New York City last year passed its own minimum wage law for gig workers. “Seattle is paving the way for the next generation of workers rights laws,” Herbold wrote in an editorial for The Stranger last year.

We’ve reached out to the City of Seattle for comment. Update: Here’s a statement from Steven Marchese, director of Seattle’s Office of Labor Standards:

“Seattle’s App-Based Worker Minimum Payment Ordinance and App-Based Worker Paid Sick and Safe Time Ordinance address the lack of sick leave access and subminimum wages that gig workers have faced for many years. In addition, these policies fuel our city’s economic engine by providing crucial guarantees like minimum payment, paid sick and safe time leave, transparency and flexibility. The laws do not mandate any increase to customers’ prices. The ordinances require that covered network companies pay app-based or “gig” workers, including delivery workers, minimum compensation and provide paid sick and safe time. Companies are free to decide if and how to address any increased labor costs, for example by adjusting the commission percentage they take on each order or raising prices for consumers.
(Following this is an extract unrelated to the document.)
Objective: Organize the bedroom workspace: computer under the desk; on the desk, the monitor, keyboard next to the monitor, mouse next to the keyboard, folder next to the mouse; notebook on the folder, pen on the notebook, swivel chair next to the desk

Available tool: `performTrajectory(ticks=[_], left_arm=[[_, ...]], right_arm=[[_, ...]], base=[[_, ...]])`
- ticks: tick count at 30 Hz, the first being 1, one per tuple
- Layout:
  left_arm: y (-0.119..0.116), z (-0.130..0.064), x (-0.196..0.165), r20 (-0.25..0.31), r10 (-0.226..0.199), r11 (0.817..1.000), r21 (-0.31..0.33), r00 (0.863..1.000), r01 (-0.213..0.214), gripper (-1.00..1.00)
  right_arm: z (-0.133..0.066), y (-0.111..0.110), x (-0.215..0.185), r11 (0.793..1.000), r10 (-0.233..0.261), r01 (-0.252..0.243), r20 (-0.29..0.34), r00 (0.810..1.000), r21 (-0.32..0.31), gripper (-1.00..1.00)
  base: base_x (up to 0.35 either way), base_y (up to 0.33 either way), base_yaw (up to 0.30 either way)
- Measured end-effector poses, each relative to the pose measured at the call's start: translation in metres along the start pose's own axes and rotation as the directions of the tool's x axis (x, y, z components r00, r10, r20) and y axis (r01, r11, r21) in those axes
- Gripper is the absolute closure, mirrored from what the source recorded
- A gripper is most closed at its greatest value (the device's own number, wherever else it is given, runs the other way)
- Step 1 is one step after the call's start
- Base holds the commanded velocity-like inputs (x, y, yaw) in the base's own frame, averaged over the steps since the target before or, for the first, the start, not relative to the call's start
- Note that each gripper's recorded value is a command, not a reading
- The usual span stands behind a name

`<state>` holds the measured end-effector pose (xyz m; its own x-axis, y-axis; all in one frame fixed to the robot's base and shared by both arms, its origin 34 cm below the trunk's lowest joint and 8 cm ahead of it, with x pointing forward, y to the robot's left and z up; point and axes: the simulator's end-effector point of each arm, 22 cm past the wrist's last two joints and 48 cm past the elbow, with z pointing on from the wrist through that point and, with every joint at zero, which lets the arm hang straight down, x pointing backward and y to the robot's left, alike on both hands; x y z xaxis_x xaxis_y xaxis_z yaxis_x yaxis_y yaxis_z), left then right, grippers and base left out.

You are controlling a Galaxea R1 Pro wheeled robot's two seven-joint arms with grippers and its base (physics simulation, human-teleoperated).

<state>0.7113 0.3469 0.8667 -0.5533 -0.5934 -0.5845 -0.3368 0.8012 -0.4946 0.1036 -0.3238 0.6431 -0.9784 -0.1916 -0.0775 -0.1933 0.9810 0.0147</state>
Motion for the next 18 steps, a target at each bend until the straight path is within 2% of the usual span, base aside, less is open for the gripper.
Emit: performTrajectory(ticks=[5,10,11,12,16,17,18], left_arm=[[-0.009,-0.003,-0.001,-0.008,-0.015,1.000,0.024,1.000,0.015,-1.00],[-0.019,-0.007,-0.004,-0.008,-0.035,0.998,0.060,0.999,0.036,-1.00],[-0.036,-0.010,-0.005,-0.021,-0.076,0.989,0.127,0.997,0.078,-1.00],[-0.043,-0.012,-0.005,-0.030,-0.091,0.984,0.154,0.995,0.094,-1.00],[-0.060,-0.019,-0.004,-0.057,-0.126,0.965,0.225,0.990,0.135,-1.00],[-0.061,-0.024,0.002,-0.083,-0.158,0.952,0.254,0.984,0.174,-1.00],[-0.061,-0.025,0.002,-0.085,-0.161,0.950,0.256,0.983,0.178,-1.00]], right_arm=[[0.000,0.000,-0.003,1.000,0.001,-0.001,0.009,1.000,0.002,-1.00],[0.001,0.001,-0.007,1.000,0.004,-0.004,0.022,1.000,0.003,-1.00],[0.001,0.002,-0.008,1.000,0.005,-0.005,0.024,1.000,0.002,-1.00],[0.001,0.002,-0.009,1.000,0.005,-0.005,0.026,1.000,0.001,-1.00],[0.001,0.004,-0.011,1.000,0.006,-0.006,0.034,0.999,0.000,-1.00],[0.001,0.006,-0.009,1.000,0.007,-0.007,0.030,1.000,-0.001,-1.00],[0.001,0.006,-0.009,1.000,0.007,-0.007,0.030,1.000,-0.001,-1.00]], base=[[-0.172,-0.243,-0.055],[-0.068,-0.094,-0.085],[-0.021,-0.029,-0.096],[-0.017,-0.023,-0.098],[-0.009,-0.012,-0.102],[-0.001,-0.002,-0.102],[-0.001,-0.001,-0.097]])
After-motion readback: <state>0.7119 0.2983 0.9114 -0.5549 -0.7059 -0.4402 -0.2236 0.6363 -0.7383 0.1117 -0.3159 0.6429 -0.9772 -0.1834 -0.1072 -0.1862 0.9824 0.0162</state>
These laws go beyond app-based/gig workers, establishing a ripple effect to improve conditions for all, demonstrating Seattle’s commitment to a just and equitable economy and strengthening Seattle’s position as a national leader in worker protections.”

Members of the Washington Alliance for Innovation and Independent Work spoke out against the minimum wage law.

“The outgoing council prided itself on being the first to implement these standards, but from a practical perspective, they are untested and unrealistic for retailers and delivery workers, and will result in cost increases for customers,” said Tammie Hetrick, CEO of the Washington Food Industry Association, in a statement this week. “While we will have to wait to see the full results, it’s clear that this policy could make delivery services prohibitively expensive for those who utilize them most.”

Last month, Target-owned delivery service Shipt said it was pausing operations in Seattle due to the recently passed labor laws.

For many delivery drivers, the work represents their primary income. Among gig platform workers, 31% said it was their main job, while 68% said it was a side job, according to a 2021 study by Pew Research Center.

A study from the Economic Policy Institute released in 2022 found that gig workers “often are paid low wages, in some instances less than the minimum wage; they face economic insecurity at high rates; and they routinely report losing earnings because of technical difficulties with digital platforms.”

A new rule announced this month by the U.S. Labor Department could make it easier for independent contractors to be considered employees — which would provide benefits and other protections.

Story updated with information from Instacart and DoorDash.